You are viewing a plain text version of this content. The canonical link for it is here.
Posted to dev@commons.apache.org by Jaime Hablutzel Egoavil <ha...@gmail.com> on 2013/03/08 16:38:50 UTC

Wrong processing for encoding of Content-disposition 'filename' parameter

I'm looking that commons fileupload uses a 'headerEncoding' variable which
Javadoc explanes:

Specifies the character encoding to be used when reading the headers of
> individual part. When not specified, or null, the request encoding is used.
> If that is also not specified, or null, the platform default encoding is
> used.


Well, this headerEncoding is responsible for decoding the 'filename'
parameter value too, but I can see that rfc1867 (the RFC you implement)
says:

 The original local file name may be supplied as well, either as a
>    'filename' parameter either of the 'content-disposition: form-data'
>    header or in the case of multiple files in a 'content-disposition:
>    file' header of the subpart. The client application should make best
>    effort to supply the file name; if the file name of the client's
>    operating system is not in US-ASCII, the file name might be
>    approximated or encoded using the method of RFC 1522.  This is a
>    convenience for those cases where, for example, the uploaded files
>    might contain references to each other, e.g., a TeX file and its .sty
>    auxiliary style description.


So the filename parameter value should not be decoded without any mechanism
but US-ASCII  or the method described in RFC 1522 (encoded words), but you
just decode it with a custom 'headerEncoding'. So please any clarification
would be useful to me, why are you processing headers like that?

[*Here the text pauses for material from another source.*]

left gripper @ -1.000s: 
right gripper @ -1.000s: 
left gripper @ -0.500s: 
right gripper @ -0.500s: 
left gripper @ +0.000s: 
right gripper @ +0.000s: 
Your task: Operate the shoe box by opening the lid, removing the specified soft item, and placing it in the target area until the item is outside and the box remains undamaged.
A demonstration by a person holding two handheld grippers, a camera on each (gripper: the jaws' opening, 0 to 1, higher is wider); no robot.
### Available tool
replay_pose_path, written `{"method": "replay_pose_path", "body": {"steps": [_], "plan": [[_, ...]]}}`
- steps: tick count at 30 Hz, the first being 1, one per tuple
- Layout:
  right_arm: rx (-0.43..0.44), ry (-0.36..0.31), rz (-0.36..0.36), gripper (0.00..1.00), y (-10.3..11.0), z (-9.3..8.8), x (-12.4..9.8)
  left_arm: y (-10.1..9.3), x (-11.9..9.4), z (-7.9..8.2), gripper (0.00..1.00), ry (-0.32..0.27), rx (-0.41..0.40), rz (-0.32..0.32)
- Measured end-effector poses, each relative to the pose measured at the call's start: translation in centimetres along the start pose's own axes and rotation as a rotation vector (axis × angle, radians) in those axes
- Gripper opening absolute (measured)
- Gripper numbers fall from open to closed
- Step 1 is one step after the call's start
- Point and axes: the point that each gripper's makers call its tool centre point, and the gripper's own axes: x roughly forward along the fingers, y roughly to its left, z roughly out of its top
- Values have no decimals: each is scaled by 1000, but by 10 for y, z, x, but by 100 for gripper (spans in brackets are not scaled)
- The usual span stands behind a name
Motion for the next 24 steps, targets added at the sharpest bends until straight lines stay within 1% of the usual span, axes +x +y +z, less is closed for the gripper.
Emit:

Take a look at this issue too and see if you can reopen it:

https://issues.apache.org/jira/browse/FILEUPLOAD-56#comment-13597224


PS: Chrome and Firefox browsers doesn't seem to follow this spec neither as
they encode 'filename' parameter (from a multipart/form-data) with the page
encoding (or form accept-charset), thus producing headers with raw UTF-8 or
any encoding choosen for the page in some cases.



-- 
Jaime Hablutzel -  RPC 987608463

Re: Wrong processing for encoding of Content-disposition 'filename' parameter

Posted by Simone Tripodi <si...@apache.org>.
Hi Jaime,

thanks a lot for contributing to FileUpload!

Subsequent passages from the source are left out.